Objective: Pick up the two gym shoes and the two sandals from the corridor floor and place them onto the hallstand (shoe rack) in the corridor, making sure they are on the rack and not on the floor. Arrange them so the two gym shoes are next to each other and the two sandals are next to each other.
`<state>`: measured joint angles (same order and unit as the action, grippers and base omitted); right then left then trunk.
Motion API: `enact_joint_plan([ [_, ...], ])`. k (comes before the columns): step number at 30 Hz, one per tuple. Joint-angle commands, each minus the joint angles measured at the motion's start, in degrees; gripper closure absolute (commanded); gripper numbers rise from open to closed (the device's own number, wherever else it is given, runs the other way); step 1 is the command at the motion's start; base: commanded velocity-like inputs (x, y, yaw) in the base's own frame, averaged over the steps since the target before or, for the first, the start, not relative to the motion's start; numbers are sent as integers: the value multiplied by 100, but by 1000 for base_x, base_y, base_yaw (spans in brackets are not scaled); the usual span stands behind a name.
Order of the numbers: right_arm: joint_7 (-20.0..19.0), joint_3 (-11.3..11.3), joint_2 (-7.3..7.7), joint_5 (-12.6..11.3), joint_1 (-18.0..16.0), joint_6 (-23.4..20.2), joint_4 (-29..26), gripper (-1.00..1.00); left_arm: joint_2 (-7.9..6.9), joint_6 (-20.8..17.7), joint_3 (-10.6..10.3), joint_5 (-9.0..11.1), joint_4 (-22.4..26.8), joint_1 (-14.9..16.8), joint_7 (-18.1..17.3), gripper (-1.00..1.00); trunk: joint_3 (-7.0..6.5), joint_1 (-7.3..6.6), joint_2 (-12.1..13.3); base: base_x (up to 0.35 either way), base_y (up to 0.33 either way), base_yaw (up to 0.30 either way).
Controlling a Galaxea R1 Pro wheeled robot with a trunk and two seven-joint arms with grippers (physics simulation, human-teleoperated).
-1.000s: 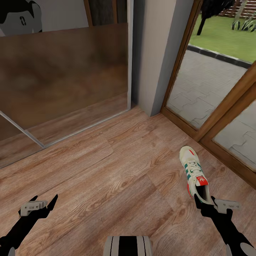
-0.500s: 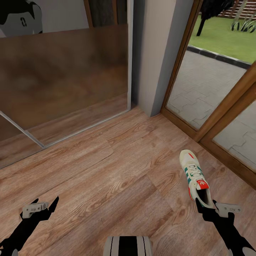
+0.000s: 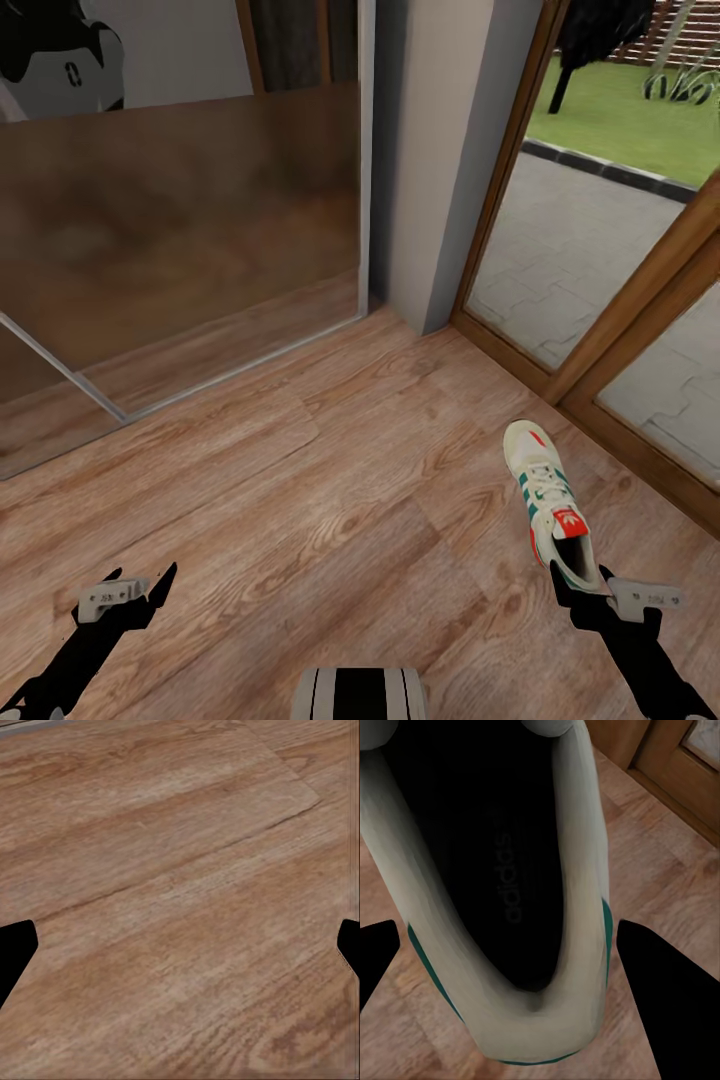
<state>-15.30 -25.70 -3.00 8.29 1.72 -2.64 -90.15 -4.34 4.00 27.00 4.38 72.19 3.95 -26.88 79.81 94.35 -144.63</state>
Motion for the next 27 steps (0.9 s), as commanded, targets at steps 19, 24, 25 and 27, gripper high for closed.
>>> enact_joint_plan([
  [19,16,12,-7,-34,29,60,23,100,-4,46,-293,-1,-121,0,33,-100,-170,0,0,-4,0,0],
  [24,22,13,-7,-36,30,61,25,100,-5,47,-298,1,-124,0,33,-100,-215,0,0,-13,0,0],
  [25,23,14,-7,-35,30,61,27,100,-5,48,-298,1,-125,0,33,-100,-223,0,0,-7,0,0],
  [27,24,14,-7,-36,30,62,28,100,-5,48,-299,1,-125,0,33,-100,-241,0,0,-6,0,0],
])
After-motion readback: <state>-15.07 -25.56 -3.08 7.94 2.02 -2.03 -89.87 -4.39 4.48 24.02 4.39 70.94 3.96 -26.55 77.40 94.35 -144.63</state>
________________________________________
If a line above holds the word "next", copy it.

Objective: Pick up the two gym shoes and the two sandals from the corridor floor and place them onto the hallstand (shoe rack) in the corridor, making sure they are on the rack and not on the floor. Arrange them so the two gym shoes are next to each other and the two sandals are next to each other.
Motion for the next 27 steps (0.9 s), as commanded, targets at steps 19, 24, 25 and 27, gripper high for closed.

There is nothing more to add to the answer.